Think of it this way: your hair can become weakened when exposed to too many cleaners and chemicals so doesn’t it stand to reason that fabric made from animal hair and other types of natural fibers does as well.
At Savile Row we have always recommended dry cleaning as the best way to freshen fine fabrics whether in suits, sport coats, pants or shirts.
However, it must be done in moderation and with dry cleaners who specialize in cleaning fine fabrics. Our friends at Loro Piana put together an excellent booklet many years ago and the concepts and recommendations are as good now as they were then. Let’s hit some of the highlights.
Freshening clothes does not require dry cleaning.
With a few simple tools you can take a wrinkled suit jacket and pants and have them looking almost like new by simply giving them some breathing room.
- Invest in quality hangers. Wooden hangers with formed shoulders and wooden pinchers for the pants are the best. Hang your suit or sport coat in an area where it can breathe.
- Enlist your bathroom for help. If you have excessive wrinkling, fill your bathroom with steam from the shower (be sure to keep the door closed) and let the moisture relax the wrinkles. Check frequently to make sure the fabric is not becoming soaked. Then let it air dry.
- Brush after each use. Tailors use this method, which is an excellent way to remove dust and dirt. We like horse hair brushes.
Stains must be addressed quickly.
Here’s another major mistake: using water or club soda to soak the stain. While it may appear to dilute the stain it actually is helping the stain set into the fabric.

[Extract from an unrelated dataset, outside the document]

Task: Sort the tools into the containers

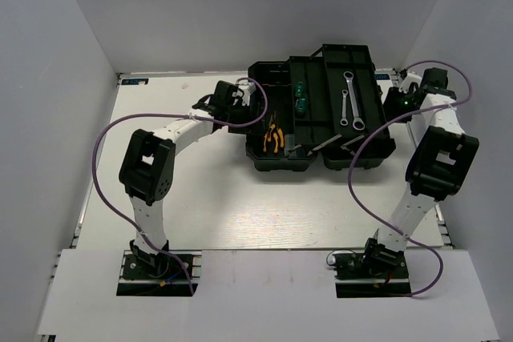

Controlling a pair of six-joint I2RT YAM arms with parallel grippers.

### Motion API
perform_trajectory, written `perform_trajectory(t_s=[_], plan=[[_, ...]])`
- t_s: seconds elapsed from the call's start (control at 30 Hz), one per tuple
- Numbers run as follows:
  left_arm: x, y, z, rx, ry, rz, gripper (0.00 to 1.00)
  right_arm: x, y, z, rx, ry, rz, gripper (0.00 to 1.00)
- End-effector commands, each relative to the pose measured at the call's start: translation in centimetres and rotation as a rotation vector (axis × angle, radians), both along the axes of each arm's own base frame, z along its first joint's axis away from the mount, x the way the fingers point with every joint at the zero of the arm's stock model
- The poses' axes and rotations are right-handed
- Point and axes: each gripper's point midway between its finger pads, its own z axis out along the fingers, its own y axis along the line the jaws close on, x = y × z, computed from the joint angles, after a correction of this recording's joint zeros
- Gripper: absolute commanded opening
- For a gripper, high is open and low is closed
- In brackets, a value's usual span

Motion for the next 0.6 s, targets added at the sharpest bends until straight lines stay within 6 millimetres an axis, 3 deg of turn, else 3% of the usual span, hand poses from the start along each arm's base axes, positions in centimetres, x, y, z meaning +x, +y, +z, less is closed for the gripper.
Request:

This is where a trusted dry cleaner can be your friend. They will know exactly what kind of chemical or cleaner can be used. While they will never be 100% effective, their odds of success are much higher than yours.

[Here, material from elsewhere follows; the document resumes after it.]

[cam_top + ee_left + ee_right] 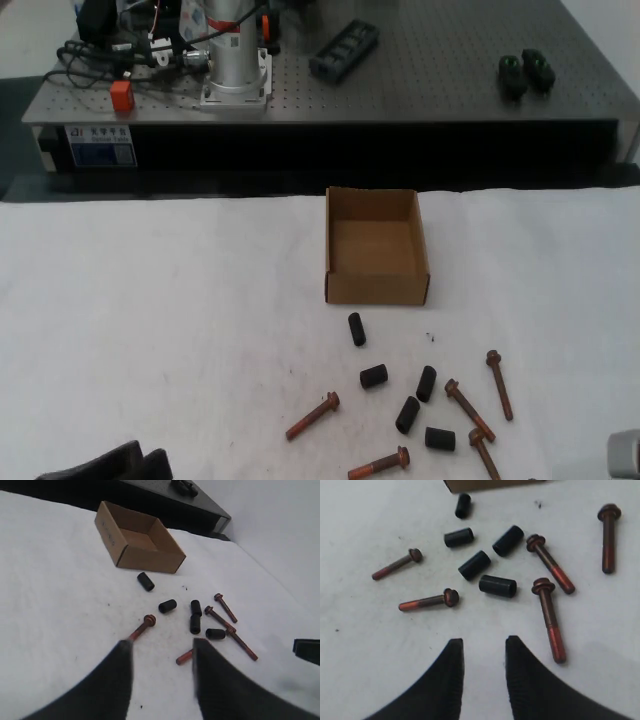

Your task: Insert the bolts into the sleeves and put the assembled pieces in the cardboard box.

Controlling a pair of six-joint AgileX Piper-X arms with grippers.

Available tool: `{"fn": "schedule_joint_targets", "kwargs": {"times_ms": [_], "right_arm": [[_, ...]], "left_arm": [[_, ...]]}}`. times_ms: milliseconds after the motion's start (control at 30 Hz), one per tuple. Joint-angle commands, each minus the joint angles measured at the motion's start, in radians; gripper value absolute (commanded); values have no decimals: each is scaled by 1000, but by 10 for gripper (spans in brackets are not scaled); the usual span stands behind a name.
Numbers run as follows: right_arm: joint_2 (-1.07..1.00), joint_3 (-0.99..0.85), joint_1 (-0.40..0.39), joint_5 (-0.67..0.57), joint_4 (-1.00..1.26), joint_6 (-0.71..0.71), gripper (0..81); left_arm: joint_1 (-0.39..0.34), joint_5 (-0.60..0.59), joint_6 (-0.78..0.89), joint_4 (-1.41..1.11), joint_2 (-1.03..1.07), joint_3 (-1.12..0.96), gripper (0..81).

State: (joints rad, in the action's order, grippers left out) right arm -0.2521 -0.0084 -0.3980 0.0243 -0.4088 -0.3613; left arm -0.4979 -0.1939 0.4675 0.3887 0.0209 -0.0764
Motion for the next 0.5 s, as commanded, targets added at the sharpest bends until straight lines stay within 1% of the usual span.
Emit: {"fn": "schedule_joint_targets", "kwargs": {"times_ms": [0, 67, 167, 233, 333, 467], "right_arm": [[-188, -69, -1, 20, 24, 4, 272], [-313, -118, -1, 29, 27, 16, 285], [-549, -215, -1, 29, 26, 70, 285], [-687, -305, -1, 25, 11, 105, 285], [-885, -454, 10, 39, -58, 125, 285], [-1064, -650, 72, 135, -171, 190, 285]], "left_arm": [[1, -8, 9, -27, 22, -2, 342], [1, -27, -22, -73, 63, -2, 310], [1, -50, -44, -186, 139, -2, 265], [1, -57, -44, -253, 208, -11, 265], [1, -66, -71, -265, 319, -54, 270], [1, -84, -125, -265, 469, -128, 270]]}}
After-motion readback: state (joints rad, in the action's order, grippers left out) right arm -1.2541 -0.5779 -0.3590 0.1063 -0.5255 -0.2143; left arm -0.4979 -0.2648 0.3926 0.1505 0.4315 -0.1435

We tell customers to not try to do it yourself at home. However, if you can’t help yourself, lightly blot the stain with a white paper towel or cloth to absorb any excess stain. Never press or rub the fabric.
The closet can be the worst enemy of your clothes.
As we mentioned earlier, letting your clothes breathe is paramount, whether in or out of the closet.
The first place to start is with quality hangers. A wooden hanger with formed shoulders is ideal, but there are plastic hangers that can be effective.
Other items such as sweaters and shirts should not be stored in plastic. While it keeps dust out, it also keeps most of the air out.
Never hang clothing in your closet that has been exposed to harsh environments, like smoke from cigars. Hang the garment outside of the closet until the odor is gone.
And last but not least, defend your closet against pests, specifically moths. Moths love natural fibers and they really love natural fabrics with food stains. There are a few good ways to combat these pests with our favorite being cedar wood and camphor located strategically throughout the closet. Moth balls work well but their smell lingers in fine fabrics.